WHAT IS NEEDED: Please return the whole listing exactly.

SUPPLIED MATERIAL:
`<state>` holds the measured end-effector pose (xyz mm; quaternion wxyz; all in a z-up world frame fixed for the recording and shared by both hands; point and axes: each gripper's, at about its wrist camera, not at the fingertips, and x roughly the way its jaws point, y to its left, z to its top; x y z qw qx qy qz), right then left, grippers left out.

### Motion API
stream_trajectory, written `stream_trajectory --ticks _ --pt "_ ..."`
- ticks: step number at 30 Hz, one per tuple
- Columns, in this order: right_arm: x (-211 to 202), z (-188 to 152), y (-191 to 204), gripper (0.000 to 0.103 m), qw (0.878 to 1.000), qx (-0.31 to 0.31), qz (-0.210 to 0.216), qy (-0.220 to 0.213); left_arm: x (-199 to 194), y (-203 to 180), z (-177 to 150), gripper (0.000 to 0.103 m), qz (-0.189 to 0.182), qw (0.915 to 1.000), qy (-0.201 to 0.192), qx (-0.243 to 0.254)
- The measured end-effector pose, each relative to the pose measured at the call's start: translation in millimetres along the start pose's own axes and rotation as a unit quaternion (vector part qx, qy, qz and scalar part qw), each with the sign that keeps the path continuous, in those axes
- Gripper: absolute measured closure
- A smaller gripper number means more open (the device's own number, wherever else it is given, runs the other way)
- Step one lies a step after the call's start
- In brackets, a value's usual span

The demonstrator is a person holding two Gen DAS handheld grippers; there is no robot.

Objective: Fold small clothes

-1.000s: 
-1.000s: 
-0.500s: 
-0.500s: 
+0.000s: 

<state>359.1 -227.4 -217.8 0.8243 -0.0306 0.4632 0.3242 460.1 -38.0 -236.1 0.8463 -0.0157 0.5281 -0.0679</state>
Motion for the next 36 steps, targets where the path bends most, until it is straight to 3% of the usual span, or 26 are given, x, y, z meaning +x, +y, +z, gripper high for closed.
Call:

EXERCISE OUTPUT:
`<state>` holds the measured end-effector pose (xyz mm; quaternion wxyz; all in a z-up world frame fixed for the recording and shared by both hands; point and axes: each gripper's, at about its wrist camera, not at the fingertips, and x roughly the way its jaws point, y to its left, z to its top; x y z qw qx qy qz), right then left, grippers left out.

### Motion API
stream_trajectory, written `stream_trajectory --ticks _ --pt "_ ..."`
- ticks: step number at 30 Hz, one per tuple
- Columns, in this order: right_arm: x (-211 to 202), z (-188 to 152), y (-191 to 204), gripper (0.000 to 0.103 m), qw (0.878 to 1.000), qx (-0.31 to 0.31), qz (-0.210 to 0.216), qy (-0.220 to 0.213); left_arm: x (-199 to 194), y (-203 to 180), z (-177 to 150), gripper (0.000 to 0.103 m), qz (-0.189 to 0.182), qw (0.915 to 1.000), qy (-0.201 to 0.192), qx (-0.243 to 0.254)
- The measured end-effector pose, each relative to the pose measured at the call's start: translation in millimetres along the start pose's own axes and rotation as a unit quaternion (vector part qx, qy, qz and scalar part qw), each with the sign that keeps the path continuous, in those axes
- Gripper: absolute measured closure
- A smaller gripper number means more open (the device's own number, wherever else it is given, runs the other way)
- Step one lies a step after the call's start
- In brackets, a value's usual span

The demonstrator is a person holding two Gen DAS handheld grippers; there is no robot.

Objective: Fold small clothes

-1.000s: 
-1.000s: 
-0.500s: 
-0.500s: 
+0.000s: 

<state>359.1 -227.4 -217.8 0.8243 -0.0306 0.4632 0.3242 460.1 -38.0 -236.1 0.8463 -0.0157 0.5281 -0.0679</state>
Motion for the next 36 steps, targets where the path bends most, until it is straight to 3% of the usual span, or 26 are given, x, y, z meaning +x, +y, +z, gripper high for closed.
Call:

The exercise asks for nothing further.